Robinson, director of the WWAMI (Washington, Wyoming, Alaska, Montana, Idaho) Medical Education Program, recently received notice from the U.S. Department of State’s Bureau of Educational and Cultural Affairs, and World Learning that he has been recommended for placement on the Fulbright Specialist Program roster for a tenure of four years.
“Environmental conservation always has been a passion of mine,” Robinson says. “To have an opportunity through the Fulbright program to apply my statistical and administrative background to these problems on a global scale is a great honor.”
The Fulbright Specialist Program was established in 2001 by the U.S. Department of State Bureau of Educational and Cultural Affairs. The program pairs highly qualified U.S. academics and professionals with host institutions abroad to share their expertise, strengthen institutional links, hone their skills, gain international experience and learn about other cultures while building capacity at their overseas host institutions.
Specialists, who represent a wide range of professional and academic disciplines, are competitively selected to join the Fulbright Specialist roster based on their knowledge, skill sets and ability to make significant contributions to projects overseas.
Robinson views his environmental passion and his selection as a Fulbright Specialist as timely, pointing to the United Nations having declared 2021-2030 as the “Decade of Ecosystem Restoration.” By some estimates, it will cost more than $12 trillion to restore millions of hectares of land worldwide, he says.

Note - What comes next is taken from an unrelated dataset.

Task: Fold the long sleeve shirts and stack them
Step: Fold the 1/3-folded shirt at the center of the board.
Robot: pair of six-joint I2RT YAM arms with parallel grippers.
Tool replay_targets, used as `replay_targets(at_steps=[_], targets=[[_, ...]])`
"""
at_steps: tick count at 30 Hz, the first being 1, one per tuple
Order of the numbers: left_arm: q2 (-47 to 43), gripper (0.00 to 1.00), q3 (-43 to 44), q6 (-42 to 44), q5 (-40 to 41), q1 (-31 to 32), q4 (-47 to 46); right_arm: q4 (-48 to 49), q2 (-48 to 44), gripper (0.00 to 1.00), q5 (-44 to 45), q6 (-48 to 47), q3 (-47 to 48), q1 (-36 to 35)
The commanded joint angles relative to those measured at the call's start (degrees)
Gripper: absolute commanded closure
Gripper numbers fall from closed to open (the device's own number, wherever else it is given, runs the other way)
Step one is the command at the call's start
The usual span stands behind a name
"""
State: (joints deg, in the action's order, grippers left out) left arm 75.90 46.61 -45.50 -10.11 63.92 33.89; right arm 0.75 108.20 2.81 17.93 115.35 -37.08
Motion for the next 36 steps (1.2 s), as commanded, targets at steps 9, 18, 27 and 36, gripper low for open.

“Ecological and environmental restoration is an area that is receiving a great deal of attention right now. Second, we are living during a time where there is no shortage of data, but a significant challenge in many scientific disciplines is determining how to efficiently mobilize data for decision-making,” Robinson says. “Efficient data mobilization requires scientific background, clear communication, strong leadership and collaboration. My research background in statistics and data science, coupled with my administrative experience at the University of Wyoming, were likely factors that helped me get selected.”
As a candidate on the Fulbright Specialist roster, Robinson is eligible to be matched with projects designed by host institutions in more than 150 countries globally. Robinson’s acceptance is not a guarantee of a Fulbright grant. Rather, it places him among a pool of candidates who may be matched to a project during his four-year tenure.
“Once you are on this roster, you apply for projects that match your expertise,” he says. “I am in the process of reviewing available projects.”
Once abroad, Fulbright Specialists partner with their host institutions to conduct project activities in support of the host institution’s priorities and goals.
Projects are generally two to six weeks in length and can take place at any time during the school year. Given the short-term duration of the Fulbright Specialist projects, a faculty member would not require a sabbatical or have to wait until the summer to serve as a project member, he says.
“Much of my research has revolved around ecological monitoring and the application of statistics and data science to large-scale restoration projects,” Robinson says. “The Fulbright Specialist Program provides a unique opportunity to work with highly skilled professionals from around the world to work on globally significant projects. I look forward to contributing to these projects and taking these experiences back to the classroom at the University of Wyoming.”